INSTRUCTIONS TO FOLLOW> Tally the lines below containing "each" and report only the total.

DATA PROVIDED>
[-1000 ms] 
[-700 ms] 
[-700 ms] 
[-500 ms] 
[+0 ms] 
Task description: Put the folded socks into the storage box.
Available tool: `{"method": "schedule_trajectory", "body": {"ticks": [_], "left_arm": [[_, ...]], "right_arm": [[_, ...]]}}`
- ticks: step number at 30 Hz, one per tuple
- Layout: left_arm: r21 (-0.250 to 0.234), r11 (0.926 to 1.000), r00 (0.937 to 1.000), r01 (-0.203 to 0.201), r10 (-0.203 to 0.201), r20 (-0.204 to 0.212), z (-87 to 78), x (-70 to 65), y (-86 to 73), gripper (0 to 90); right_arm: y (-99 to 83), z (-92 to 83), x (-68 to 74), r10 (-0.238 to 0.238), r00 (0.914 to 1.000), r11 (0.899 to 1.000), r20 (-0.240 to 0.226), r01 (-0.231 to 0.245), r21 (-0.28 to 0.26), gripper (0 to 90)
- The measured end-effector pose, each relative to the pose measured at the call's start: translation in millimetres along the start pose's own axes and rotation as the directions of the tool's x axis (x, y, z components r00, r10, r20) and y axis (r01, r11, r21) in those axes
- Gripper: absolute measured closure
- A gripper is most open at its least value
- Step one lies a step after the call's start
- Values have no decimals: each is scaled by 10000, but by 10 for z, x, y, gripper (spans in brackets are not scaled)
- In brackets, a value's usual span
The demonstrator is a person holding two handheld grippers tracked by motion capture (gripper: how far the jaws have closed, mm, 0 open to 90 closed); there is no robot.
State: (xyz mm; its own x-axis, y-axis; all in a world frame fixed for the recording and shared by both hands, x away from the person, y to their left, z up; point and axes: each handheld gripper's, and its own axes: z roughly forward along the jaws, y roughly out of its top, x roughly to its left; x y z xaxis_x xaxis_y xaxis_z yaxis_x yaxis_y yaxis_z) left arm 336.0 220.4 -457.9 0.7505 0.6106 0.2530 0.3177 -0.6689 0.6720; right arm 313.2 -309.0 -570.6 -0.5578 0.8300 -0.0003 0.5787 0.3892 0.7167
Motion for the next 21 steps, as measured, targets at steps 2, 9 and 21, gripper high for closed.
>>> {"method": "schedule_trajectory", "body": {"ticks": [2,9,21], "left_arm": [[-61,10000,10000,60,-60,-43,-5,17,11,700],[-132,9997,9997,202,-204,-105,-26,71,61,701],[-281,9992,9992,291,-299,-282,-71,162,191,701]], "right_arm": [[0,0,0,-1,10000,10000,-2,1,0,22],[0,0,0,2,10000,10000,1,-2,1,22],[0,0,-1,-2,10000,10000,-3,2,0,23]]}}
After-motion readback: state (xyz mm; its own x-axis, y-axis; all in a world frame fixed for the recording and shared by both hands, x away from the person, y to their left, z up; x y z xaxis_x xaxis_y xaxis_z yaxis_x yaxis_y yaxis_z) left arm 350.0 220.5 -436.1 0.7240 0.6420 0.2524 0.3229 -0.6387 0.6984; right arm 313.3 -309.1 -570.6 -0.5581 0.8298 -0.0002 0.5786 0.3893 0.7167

SOLVED PROBLEM> 3